After a period of weakness, Russia is now reclaiming great power status and a sphere of influence. In the military field, the main goals are to prevent Georgia and Ukraine joining NATO and block the deployment of ABM systems in Poland and the Czech Republic. In addition, Russia will not allow post-Soviet states to cooperate with the U.S. in any attack on Iran.
The Russian operation has succeeded in keeping Georgia out of NATO for the foreseeable future: it has demonstrated the risks involved and several of the existing European member states are unwilling to take those risks. Another Russian goal – not yet achieved – is to oust Saakashvili, who is rightly viewed as an American client. (The “rose revolution” that brought him to power in 2003 was funded by the U.S. government, through such agencies as the National Endowment for Democracy.)
Western ruling class deeply divided on Russia
It would be a mistake to interpret even the knee-jerk support of the American media for Georgia as indicative of unequivocal support. The U.S. and its allies (with Israel playing a major role) did create the conditions for war by encouraging their client and by arming and training his forces. However, it appears that Saakashvili started major hostilities on his own, without seeking prior approval from Bush, who was enjoying the Olympics at the time. This evidently caused some annoyance. The U.S. refused him the practical support on which he was counting. Like many ambitious but inexperienced politicians before him, he overplayed his hand.
We must bear in mind that the Western ruling class is deeply divided concerning policy toward Russia. Certain forces, especially in the U.S., are upset that Russia is no longer subservient to the West and regard it once more as an adversary. Other forces have a more realistic view of the shifting balance of world power, are wary of making too many enemies and fighting too many wars at once, and want to maintain a more cooperative relationship with Russia. These forces are particularly strong in West European countries that are dependent on Russian gas.
Not worth war with Russia
The dominant view among our masters, fortunately, is that they have no interests at stake in Georgia worth the risk of war with Russia. They have only one really important economic interest in Georgia: the pipelines connecting the Caspian oil and gas fields with Turkey’s Mediterranean coast (Baku – Ceyhan), which pass through the south of the country. Significantly, although Russia bombed many valuable assets in Georgia care was taken not to bomb these pipelines. Perhaps secret assurances were given that the pipelines would not be damaged.
The Russian rulers too have no really vital economic (as opposed to strategic) interest in Georgia. Abkhazia has long been their favorite vacation spot and still has considerable tourist potential. Western Georgia is a traditional source of tea, tobacco, walnuts and citrus fruit.
Our hearts go out to the many thousands of ordinary working people who have borne the brunt of suffering in this war, as they do in every war – cowering terrified in basements as the shells burst above them, jumping to their death from burning buildings, trudging along the roads tired, hungry and thirsty in the summer heat …

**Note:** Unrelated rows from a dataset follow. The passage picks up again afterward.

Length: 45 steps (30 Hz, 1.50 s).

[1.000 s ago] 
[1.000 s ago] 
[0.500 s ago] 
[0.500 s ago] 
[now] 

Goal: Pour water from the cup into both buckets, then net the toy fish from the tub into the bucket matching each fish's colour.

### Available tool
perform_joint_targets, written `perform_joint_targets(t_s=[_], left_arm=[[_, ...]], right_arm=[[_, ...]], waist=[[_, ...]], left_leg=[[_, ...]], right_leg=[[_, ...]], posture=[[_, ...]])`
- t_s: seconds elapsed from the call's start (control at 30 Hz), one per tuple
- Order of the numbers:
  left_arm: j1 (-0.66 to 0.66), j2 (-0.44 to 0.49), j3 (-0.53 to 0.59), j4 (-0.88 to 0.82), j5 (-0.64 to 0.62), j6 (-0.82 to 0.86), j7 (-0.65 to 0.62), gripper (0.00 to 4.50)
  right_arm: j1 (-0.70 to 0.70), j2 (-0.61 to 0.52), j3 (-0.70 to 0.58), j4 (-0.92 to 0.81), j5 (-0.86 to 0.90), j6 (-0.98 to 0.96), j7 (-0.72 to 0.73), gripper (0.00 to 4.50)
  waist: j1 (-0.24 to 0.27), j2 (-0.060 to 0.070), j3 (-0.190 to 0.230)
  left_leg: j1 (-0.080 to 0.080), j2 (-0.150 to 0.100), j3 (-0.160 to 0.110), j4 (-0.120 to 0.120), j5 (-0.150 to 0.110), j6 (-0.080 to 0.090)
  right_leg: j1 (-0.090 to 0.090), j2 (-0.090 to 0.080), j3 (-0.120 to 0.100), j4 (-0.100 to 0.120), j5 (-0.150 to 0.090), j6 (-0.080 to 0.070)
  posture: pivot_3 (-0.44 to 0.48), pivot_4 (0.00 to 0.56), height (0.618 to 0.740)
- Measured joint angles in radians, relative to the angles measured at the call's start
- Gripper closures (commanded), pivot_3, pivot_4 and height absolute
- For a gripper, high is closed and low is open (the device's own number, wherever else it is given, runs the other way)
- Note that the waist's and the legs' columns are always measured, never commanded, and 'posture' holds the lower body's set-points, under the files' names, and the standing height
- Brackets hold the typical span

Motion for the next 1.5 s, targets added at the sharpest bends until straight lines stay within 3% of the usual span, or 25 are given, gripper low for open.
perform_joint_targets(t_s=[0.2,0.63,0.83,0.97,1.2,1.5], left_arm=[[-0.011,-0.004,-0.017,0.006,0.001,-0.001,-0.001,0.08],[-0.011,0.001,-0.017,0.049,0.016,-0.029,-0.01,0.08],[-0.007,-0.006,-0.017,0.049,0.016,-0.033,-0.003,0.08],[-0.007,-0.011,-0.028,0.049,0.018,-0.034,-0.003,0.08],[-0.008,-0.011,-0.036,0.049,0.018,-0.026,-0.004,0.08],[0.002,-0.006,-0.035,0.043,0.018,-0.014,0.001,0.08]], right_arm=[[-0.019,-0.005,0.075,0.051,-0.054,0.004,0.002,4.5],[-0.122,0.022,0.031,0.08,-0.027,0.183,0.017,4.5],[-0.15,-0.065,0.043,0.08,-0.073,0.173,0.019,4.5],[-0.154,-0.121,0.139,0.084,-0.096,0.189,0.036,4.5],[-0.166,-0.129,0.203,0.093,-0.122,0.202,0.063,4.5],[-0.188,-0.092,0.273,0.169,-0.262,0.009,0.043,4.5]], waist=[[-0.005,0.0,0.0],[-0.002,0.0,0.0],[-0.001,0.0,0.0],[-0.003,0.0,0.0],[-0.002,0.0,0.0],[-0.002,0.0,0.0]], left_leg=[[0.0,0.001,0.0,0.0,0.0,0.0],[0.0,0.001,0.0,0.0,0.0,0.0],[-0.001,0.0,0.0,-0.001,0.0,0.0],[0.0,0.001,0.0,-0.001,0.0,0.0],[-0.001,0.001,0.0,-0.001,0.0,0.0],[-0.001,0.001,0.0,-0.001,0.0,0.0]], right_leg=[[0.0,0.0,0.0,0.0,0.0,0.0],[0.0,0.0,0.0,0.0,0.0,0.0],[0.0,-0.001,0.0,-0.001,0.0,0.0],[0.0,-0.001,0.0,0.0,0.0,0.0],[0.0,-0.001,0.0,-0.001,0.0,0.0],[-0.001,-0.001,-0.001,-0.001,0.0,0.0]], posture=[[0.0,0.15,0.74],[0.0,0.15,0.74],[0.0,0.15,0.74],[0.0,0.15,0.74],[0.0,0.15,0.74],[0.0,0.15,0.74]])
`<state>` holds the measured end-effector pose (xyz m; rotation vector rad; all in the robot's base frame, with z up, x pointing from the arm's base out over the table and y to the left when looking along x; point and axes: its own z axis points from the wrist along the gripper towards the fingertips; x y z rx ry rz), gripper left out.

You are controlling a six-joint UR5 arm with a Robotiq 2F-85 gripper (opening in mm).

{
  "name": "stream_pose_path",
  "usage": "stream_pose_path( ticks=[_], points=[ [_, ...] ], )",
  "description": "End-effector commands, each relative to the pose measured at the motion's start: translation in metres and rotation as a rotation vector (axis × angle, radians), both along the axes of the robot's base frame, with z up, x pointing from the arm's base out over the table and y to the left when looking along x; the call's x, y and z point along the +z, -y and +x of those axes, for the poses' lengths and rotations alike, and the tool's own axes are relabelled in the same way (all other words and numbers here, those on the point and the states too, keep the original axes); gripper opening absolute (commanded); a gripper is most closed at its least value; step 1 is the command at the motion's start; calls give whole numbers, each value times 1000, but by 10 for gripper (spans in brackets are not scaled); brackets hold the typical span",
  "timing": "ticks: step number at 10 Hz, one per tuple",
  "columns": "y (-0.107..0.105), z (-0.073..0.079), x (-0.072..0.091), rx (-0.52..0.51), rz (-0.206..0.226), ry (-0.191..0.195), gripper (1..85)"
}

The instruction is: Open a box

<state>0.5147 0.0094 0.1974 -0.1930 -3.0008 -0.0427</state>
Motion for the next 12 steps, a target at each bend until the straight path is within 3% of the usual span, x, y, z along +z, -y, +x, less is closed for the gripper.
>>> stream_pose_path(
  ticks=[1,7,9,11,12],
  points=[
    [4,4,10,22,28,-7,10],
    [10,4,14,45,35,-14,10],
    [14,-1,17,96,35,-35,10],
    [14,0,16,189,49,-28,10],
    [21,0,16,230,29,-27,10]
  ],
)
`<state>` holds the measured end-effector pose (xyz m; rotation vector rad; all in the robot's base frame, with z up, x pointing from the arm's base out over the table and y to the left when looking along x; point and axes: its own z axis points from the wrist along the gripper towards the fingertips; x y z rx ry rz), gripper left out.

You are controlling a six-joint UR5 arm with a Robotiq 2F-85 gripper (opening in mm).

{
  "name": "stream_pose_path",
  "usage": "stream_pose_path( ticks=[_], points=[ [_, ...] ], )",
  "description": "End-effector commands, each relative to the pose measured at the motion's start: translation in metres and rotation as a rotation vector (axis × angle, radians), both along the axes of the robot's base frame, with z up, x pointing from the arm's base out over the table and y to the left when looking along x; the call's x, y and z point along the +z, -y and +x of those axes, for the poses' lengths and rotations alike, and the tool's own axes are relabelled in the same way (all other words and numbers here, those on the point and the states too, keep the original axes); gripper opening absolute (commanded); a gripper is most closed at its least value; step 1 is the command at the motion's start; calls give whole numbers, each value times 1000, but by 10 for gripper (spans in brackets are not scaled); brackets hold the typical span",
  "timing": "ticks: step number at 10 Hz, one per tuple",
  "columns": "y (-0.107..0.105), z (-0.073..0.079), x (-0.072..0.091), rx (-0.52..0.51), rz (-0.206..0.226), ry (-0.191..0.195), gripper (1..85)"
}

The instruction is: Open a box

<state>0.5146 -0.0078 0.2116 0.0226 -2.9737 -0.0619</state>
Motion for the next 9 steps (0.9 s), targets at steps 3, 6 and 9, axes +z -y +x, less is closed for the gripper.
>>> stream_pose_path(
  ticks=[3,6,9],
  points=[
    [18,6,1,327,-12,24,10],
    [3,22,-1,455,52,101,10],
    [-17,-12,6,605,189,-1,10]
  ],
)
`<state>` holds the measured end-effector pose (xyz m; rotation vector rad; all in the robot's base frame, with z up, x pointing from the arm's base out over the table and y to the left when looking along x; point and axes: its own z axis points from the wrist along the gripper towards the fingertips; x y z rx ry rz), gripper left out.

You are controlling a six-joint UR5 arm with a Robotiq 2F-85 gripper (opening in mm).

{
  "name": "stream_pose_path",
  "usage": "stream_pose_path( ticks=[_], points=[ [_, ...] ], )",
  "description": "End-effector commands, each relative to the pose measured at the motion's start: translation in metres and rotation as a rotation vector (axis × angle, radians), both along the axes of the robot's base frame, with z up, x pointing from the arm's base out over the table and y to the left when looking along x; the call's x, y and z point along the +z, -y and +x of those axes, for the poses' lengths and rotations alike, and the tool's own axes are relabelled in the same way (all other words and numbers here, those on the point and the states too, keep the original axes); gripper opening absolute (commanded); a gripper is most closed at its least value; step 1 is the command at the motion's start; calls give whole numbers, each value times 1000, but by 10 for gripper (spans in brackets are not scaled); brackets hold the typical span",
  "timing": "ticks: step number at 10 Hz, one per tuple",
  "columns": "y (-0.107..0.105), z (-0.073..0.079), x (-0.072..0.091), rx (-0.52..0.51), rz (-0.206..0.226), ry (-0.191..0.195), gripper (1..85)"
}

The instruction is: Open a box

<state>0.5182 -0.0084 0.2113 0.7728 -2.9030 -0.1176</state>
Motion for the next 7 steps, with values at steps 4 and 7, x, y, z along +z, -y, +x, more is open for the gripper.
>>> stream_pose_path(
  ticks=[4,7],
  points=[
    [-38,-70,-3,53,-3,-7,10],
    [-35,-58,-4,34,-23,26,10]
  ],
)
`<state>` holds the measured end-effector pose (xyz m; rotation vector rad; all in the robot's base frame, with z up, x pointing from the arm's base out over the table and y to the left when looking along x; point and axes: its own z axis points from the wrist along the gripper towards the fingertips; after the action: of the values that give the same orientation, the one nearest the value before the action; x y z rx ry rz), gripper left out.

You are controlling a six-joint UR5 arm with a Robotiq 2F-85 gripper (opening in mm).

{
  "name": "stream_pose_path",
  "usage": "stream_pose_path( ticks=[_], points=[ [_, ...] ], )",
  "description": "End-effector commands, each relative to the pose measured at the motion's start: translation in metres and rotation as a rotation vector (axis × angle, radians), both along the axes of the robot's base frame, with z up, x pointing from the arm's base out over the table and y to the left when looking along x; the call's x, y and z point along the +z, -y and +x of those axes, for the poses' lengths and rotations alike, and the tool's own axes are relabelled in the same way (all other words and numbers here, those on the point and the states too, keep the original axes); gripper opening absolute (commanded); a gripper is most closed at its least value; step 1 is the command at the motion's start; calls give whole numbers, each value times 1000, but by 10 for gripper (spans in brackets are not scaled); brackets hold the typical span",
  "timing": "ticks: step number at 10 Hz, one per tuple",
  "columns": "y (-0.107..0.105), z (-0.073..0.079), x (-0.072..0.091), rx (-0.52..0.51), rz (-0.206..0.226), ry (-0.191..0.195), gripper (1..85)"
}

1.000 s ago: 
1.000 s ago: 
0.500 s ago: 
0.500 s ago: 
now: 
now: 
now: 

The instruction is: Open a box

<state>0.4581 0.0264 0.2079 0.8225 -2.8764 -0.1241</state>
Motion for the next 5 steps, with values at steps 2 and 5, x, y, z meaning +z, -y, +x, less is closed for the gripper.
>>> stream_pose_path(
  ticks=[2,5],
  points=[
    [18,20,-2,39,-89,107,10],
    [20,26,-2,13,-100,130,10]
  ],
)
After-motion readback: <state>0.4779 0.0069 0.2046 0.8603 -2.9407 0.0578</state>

And yet we also have to say something that must sound heartless in the circumstances. The majority of these ordinary working people – of the adults among them – share responsibility for their current plight. Because it was they who demonstrated and voted for the politicians who ordered the shelling and the bombing. And most of them, it appears, are still ready to demonstrate and vote for the same politicians. Because they still believe that the location of state borders matters more, infinitely more than their own lives or the lives of their children. Because they still view as their enemy ordinary working people who happen to be of different descent and speak a different language. These delusions, for so long as they persist, guarantee that this will not be the last war.